Mr. John B. Browning: Plus the fact that he was a complete stranger in this community.
Justice William J. Brennan: Does that appear in the evidence?
Mr. John B. Browning: Yes --
Justice William J. Brennan: He was.
Mr. John B. Browning: -- he was a complete stranger, yes.
Justice Byron R. White: Could you -- is there anything in the record to indicate where he did get this information?
Mr. John B. Browning: There is no indication as to precisely where he got it but he stayed at the home of one of the strike sympathizers, Herbert Stacey whose home (Voice Overlap) --
Justice Byron R. White: But there's no -- there's no real testimony as to the -- who told him or whether he read it or whether he heard it or what?
Mr. John B. Browning: There is no testimony as to where he got his information, exactly.
Chief Justice Earl Warren: Mr. Browning, may I ask you this question, is there any other definition of the crime of which this man was charged in the instructions other than Instruction 3 which says, “The court further instructs the jury that criminal libel is defined as any ranking calculated to create disturbances of peace, corrupt the public morals or lead to any act which when done is indictable.
Mr. John B. Browning: Yes, Mr. Chief Justice, I believe that --
Chief Justice Earl Warren: Where do we find that?
Mr. John B. Browning: That there is a definition contained in the principle instruction that's found on page 123 of the record.
Chief Justice Earl Warren: And what --
Mr.
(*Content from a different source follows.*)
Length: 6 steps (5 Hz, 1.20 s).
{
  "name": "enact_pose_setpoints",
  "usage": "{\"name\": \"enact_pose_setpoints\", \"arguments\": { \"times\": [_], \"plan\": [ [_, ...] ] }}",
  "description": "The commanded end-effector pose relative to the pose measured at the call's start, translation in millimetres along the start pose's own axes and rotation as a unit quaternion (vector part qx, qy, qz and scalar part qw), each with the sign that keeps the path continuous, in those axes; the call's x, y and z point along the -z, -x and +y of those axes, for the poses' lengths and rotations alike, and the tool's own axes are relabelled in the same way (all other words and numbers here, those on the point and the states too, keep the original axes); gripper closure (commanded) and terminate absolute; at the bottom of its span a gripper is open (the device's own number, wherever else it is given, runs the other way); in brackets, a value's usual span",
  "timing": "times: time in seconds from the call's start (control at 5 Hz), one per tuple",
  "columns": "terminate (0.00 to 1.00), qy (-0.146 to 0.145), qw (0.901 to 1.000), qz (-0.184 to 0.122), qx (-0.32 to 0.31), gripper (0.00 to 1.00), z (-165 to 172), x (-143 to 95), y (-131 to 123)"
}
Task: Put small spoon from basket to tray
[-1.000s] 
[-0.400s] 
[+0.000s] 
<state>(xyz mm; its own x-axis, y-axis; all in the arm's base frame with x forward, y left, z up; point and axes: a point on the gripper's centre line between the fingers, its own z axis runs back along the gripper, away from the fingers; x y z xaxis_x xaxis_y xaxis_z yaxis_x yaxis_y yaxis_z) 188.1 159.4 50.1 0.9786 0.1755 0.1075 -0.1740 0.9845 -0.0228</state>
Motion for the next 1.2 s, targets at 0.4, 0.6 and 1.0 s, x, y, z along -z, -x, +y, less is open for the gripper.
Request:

John B. Browning: I say that (Voice Overlap) --
Chief Justice Earl Warren: What would that be?
Definition, what was it, what is that definition as the Court has laid it up?
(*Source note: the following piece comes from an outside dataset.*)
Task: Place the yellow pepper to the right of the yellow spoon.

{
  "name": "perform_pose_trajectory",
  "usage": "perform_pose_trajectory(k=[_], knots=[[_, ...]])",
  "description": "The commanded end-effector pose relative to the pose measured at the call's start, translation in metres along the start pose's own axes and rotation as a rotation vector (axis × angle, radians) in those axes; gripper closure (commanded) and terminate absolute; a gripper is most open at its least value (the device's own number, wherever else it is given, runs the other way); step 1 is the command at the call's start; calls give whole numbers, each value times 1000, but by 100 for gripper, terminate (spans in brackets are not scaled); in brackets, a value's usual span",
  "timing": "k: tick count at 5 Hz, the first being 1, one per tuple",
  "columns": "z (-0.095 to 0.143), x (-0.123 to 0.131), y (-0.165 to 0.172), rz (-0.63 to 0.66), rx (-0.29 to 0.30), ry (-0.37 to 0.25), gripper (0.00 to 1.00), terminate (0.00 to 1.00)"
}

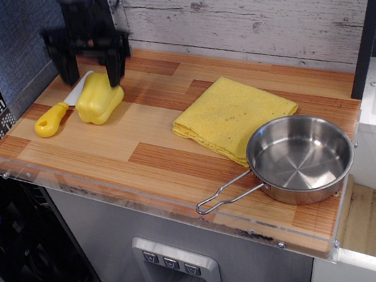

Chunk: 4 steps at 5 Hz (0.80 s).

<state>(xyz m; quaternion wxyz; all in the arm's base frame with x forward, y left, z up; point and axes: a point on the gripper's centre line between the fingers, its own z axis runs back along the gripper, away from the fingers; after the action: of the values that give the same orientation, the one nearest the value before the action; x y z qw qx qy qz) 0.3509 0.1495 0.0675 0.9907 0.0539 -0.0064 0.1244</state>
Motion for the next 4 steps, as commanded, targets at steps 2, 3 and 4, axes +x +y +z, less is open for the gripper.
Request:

Mr. John B. Browning: That he made false and defamatory statements presenting these persons to the public as a felon, a violator of the law, and is being degraded and unworthy persons and officials and that they were held up to ridicule and contempt.
And this is a standard definition which has been employed as to libel, criminal libel in all of the appellate opinions of the Court of Appeals.
Chief Justice Earl Warren: Well this -- that charges what he did, But this Number 3 purports to define what criminal libel is and it says that criminal libel is defined as any writing calculated to create disturbances of the peace, corrupt the public morals or lead to any act which when done is indictable.
Now, is there any other instruction defining criminal libel in these instructions.
Mr. John B. Browning: No, Your Honor.
I can only say that I believe that it's covered in Instruction Number (Inaudible) --
Chief Justice Earl Warren: You mean it's implicit in there that the -- that is the law that he is charged with violating.
Mr. John B. Browning: I believe --
Chief Justice Earl Warren: Because it didn't specifically say so, does it?
Mr. John B. Browning: It does not precisely say this is the definition but I believe that it uses the words which our appellate courts has always said was the definitions Your Honor.
Chief Justice Earl Warren: Yes, very well.
Mr. John B. Browning: Thank you Your Honor.
Chief Justice Earl Warren: Very well.
Rebuttal of Ephraim London
Mr. Ephraim London: May I just --
Chief Justice Earl Warren: Well --
Mr. Ephraim London: -- say one thing with respect to (Voice Overlap) --
Chief Justice Earl Warren: Your time is up.
Mr. Ephraim London: (Inaudible)
Chief Justice Earl Warren: I think you'd better conclude it now.